Il bagliore

Flavio Pintarelli

Sinossi

Una mattina d’estate ben più calda della media, lo sguardo del protagonista, copywriter trentenne che vive a Bolzano, viene attratto da un bagliore che gli sembra alieno e che accende una luce nella sua testa. Scoprirà essere il riflesso del sole sulla superficie del Rifugio Passo Santner, un monolite di nuova costruzione, ultrafunzionale e dall’aspetto hi tech, e sarà la chiave di lettura attraverso cui iniziare il suo viaggio alla scoperta del cambiamento sociale, economico ma soprattutto climatico che sta attraversando le Alpi, stravolgendo come mai prima d’ora l’immaginario edenico su cui un intero ambito del turismo ha costruito il proprio successo.

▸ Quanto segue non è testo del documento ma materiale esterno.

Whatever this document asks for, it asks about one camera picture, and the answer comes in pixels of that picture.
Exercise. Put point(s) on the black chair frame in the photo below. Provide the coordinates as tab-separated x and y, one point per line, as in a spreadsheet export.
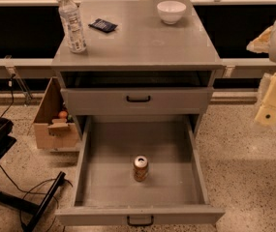
25	171

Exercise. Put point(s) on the dark blue snack packet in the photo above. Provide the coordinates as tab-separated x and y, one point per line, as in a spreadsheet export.
103	25

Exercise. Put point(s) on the metal railing bracket left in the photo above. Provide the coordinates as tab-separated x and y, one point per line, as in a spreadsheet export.
14	74

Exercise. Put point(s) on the open grey bottom drawer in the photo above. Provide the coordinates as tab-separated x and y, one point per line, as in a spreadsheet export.
106	191

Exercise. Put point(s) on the black drawer handle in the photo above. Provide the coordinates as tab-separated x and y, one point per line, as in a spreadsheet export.
140	221
130	99

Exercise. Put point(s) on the closed grey upper drawer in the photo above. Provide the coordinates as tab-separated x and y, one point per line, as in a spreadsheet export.
112	101

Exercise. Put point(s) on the clear plastic water bottle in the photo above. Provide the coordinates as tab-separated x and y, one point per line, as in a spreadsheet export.
72	25

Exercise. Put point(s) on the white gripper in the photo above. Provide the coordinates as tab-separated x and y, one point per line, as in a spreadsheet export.
266	115

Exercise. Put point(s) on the white ceramic bowl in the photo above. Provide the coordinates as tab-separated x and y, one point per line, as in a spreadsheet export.
171	12

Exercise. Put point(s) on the black bottom drawer handle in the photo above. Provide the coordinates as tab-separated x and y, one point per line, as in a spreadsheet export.
140	221

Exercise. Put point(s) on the black upper drawer handle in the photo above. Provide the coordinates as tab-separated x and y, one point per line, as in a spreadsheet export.
130	99

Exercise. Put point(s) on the orange fruit in box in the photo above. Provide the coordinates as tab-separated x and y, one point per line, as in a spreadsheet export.
63	114

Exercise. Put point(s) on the brown cardboard box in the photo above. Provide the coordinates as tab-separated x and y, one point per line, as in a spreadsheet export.
52	133

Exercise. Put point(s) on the grey drawer cabinet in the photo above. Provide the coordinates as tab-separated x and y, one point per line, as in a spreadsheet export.
142	52

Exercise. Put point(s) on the orange soda can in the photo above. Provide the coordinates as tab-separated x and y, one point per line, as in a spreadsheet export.
140	168

Ma quel bagliore è anche l’occasione per aprire una porta nel tempo e permettere al protagonista di tornare alla storia della complicata amicizia con Caio. Nato e cresciuto in un piccolo paese montano del Trentino, della montagna ha scoperto e vissuto sulla propria pelle il lato oscuro, quello che non appare nella reclame per i turisti e nei racconti degli appassionati di escursionismo. Un volto fatto di violenza, segreti e sfruttamento che alla fine, inesorabilmente, porta alle peggiori conseguenze possibili. Com’è scomparso Caio? E perché proprio lui? Quali ombre ha scoperto quando sul suo Alto Adige ha iniziato a prendere regno il buio?

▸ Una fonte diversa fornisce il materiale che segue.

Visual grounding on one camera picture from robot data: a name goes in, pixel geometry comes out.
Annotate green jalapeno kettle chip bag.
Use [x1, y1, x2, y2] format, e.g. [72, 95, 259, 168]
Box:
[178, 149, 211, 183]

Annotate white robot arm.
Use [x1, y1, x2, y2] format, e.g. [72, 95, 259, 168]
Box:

In quest’innovativa opera di theory fiction, l’autore guida il lettore attraverso una serie di link tematici che raccontano la storia delle Alpi come non era mai stato fatto prima. In che modo le correnti artistiche pittoresca e romantica hanno dato vita all’immaginario alpino? E come l’hanno modellato i Bergfilme? Che ruolo hanno svolto l’architettura e le infrastrutture nella terraformazione delle Alpi? Come sono nati i rifugi? E qual è, oggi, l’impatto dell’overtourism sulle Dolomiti e le popolazioni locali? Fondendo racconto e narrative nonfiction, l’autore mette a fuoco con precisione e ironia la natura della nostra relazione con la montagna.

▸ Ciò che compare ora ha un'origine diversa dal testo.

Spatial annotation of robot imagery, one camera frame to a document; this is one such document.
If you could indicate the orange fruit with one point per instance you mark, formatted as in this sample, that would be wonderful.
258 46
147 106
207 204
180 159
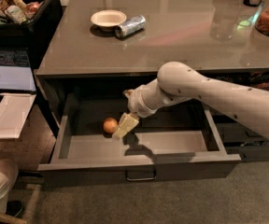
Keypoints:
110 125

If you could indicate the dark right side drawers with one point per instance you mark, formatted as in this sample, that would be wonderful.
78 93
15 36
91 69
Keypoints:
236 138

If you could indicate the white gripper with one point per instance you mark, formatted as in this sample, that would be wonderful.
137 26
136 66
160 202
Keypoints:
136 102

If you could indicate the wooden chair leg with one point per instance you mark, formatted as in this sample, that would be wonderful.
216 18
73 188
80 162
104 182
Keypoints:
11 220

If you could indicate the black shoe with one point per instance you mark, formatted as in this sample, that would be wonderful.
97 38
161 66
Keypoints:
14 208

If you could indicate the black bin of snacks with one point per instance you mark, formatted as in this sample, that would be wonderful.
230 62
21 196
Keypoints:
28 24

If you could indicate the white paper sheet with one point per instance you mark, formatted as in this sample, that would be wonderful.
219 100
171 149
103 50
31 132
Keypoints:
14 110

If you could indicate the white paper bowl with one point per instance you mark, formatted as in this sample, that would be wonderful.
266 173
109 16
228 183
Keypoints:
108 20

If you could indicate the open grey top drawer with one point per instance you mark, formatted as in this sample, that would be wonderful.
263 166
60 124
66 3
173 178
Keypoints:
178 142

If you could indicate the crushed silver blue can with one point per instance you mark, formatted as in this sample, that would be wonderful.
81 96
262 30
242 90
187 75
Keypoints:
130 26

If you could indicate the silver drawer handle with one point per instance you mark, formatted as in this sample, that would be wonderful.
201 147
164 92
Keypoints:
140 176

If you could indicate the grey counter cabinet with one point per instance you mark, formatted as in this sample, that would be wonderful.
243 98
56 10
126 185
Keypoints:
207 35

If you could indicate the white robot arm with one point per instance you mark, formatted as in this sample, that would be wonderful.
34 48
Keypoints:
176 83

Accostando con sorprendente lucidità i quadri di John Constable e il videogame Death Stranding, gli effetti del cambiamento climatico sulla neve e le teorie di Timothy Morton sugli hyperobjects, i movimenti di opposizione alle imminenti Olimpiadi di MilanoCortina 2026 e la pratica dell’urbex, la brandizzazione del paesaggio montano e i film di 007 e dei fratelli Vanzina, l’autore ridisegna tutto ciò che pensavamo di sapere sulle Alpi. E ci spinge a interrogarci sul presente e, soprattutto, sul futuro. Che cosa sarà, domani, a riflettere i raggi del sole? La neve e i ghiacciai, o una foresta di edifici ipermoderni forse disabitati?

Stile

L’autore adotta uno stile ibrido, articolato su più registri: dalla prosa narrativa, ora asciutta ora con aperture liriche, ricca di dialoghi e sovente ironica, a segmenti saggistici di taglio divulgativo, fino a passaggi teorici più tecnici e articolati. La lingua controllata riesce a bilanciare la natura speculativa del testo e i dispositivi narrativi tipici del romanzo in un andamento composito che fonde racconto, analisi e argomentazione. Il testo si sviluppa così all’intersezione tra racconto d’invenzione e non fiction, senza rinunciare all’autonomia di nessuna delle due dimensioni ma, anzi, facendo sì che si rinforzino reciprocamente illuminando i temi trattati da prospettive diverse e originali.

Note biografiche

Flavio Pintarelli è uno scrittore e un consulente strategico di marketing e comunicazione. Si occupa di cultura critica, digitale e visiva. Ha scritto reportage, saggi e racconti per Internazionale, Domus, Not, Il Tascabile, Ultimo Uomo, Prismo, The Towner, Domani, Ludica, Singola, Manarot, La Foresta e altre riviste. Ha pubblicato due saggi: Su Facebook (:duepunti, 2013) e Stupidi giocattoli di legno (Agenzia X, 2014); una raccolta di racconti: Cronache della Metropoli (Ledizioni, 2019); un romanzo: Il velo (alphabeta, 2023); e partecipato a diverse antologie e raccolte di saggi.